### WHAT THE EXERCISE ASKS
Every line from the one containing "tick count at" through the end of the listing below goes in the output, exactly and without pictures.

### RAW DATA
Start of Block

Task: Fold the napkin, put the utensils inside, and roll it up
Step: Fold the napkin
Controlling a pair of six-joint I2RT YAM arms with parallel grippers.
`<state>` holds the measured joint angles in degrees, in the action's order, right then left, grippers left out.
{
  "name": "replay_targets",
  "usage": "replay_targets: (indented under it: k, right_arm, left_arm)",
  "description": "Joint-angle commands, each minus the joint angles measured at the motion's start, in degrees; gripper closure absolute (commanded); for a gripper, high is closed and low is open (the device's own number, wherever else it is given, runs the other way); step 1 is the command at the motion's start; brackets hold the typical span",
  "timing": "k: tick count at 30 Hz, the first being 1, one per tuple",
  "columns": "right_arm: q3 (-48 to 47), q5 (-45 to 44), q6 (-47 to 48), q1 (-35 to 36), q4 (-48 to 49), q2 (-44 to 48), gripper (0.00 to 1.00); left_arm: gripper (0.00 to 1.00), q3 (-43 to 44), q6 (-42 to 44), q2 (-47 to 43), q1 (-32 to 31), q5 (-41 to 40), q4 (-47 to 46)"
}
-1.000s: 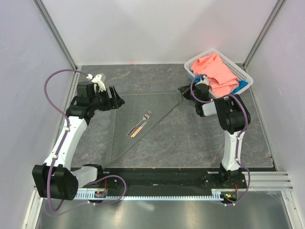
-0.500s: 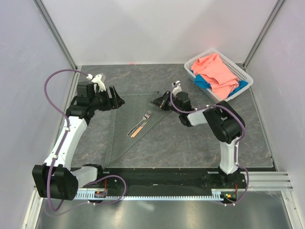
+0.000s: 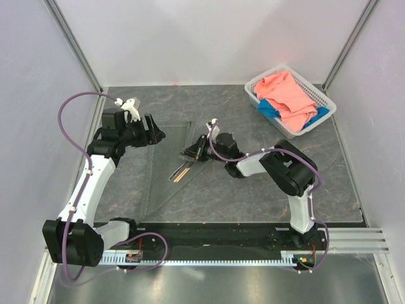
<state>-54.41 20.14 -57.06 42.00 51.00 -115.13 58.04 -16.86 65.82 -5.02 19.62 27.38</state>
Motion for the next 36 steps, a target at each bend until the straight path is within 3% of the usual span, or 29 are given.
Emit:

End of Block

### REPLY TO THE TASK
  "timing": "k: tick count at 30 Hz, the first being 1, one per tuple",
  "columns": "right_arm: q3 (-48 to 47), q5 (-45 to 44), q6 (-47 to 48), q1 (-35 to 36), q4 (-48 to 49), q2 (-44 to 48), gripper (0.00 to 1.00); left_arm: gripper (0.00 to 1.00), q3 (-43 to 44), q6 (-42 to 44), q2 (-47 to 43), q1 (-32 to 31), q5 (-41 to 40), q4 (-47 to 46)"
}
-1.000s: 
-0.500s: 
+0.000s: 
<state>-54.41 20.14 -57.06 42.00 51.00 -115.13 58.04 -16.86 65.82 -5.02 19.62 27.38</state>
Motion for the next 36 steps, a target at each bend until the straight path is within 3% of the usual span, or 29 are given.
Emit:

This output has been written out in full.